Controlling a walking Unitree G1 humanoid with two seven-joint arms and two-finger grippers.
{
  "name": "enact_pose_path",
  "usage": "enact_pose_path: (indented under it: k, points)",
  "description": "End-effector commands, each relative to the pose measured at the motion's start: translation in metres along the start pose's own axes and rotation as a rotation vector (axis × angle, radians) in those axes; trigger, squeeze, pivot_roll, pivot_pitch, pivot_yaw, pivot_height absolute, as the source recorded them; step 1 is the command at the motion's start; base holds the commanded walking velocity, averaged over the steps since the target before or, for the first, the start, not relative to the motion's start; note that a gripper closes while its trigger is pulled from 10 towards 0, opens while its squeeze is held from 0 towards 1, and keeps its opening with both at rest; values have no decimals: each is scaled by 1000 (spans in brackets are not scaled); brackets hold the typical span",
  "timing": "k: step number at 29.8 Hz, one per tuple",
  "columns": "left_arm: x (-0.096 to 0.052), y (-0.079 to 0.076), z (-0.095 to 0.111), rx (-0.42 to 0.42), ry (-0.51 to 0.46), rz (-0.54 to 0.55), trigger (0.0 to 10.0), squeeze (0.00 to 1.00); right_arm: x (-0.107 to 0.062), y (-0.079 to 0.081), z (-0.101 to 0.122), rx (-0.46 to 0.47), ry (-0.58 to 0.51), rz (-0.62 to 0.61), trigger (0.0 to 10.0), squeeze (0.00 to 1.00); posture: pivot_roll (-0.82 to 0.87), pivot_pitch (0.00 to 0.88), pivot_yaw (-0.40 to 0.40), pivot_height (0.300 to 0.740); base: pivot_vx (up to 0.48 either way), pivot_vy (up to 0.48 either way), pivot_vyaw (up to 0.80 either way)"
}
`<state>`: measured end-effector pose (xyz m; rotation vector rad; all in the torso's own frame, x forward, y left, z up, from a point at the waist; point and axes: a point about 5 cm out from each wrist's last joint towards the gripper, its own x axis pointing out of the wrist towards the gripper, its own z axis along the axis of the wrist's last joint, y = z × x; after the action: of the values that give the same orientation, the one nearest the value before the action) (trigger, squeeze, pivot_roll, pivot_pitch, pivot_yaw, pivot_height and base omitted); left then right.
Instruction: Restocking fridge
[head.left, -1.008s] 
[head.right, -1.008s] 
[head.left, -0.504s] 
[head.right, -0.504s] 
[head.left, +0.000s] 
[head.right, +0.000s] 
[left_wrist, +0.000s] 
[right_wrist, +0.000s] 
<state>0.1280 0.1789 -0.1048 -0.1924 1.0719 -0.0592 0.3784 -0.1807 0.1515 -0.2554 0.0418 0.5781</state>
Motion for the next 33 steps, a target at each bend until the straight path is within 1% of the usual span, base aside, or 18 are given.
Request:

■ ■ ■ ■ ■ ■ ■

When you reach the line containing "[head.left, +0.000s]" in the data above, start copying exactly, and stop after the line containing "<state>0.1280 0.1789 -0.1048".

[head.left, +0.000s] 
[head.right, +0.000s] 
[left_wrist, +0.000s] 
[right_wrist, +0.000s] 
<state>0.1280 0.1789 -0.1048 -0.1924 1.0719 -0.0592 0.3784 -0.1807 0.1515 -0.2554 0.0418 0.5781</state>

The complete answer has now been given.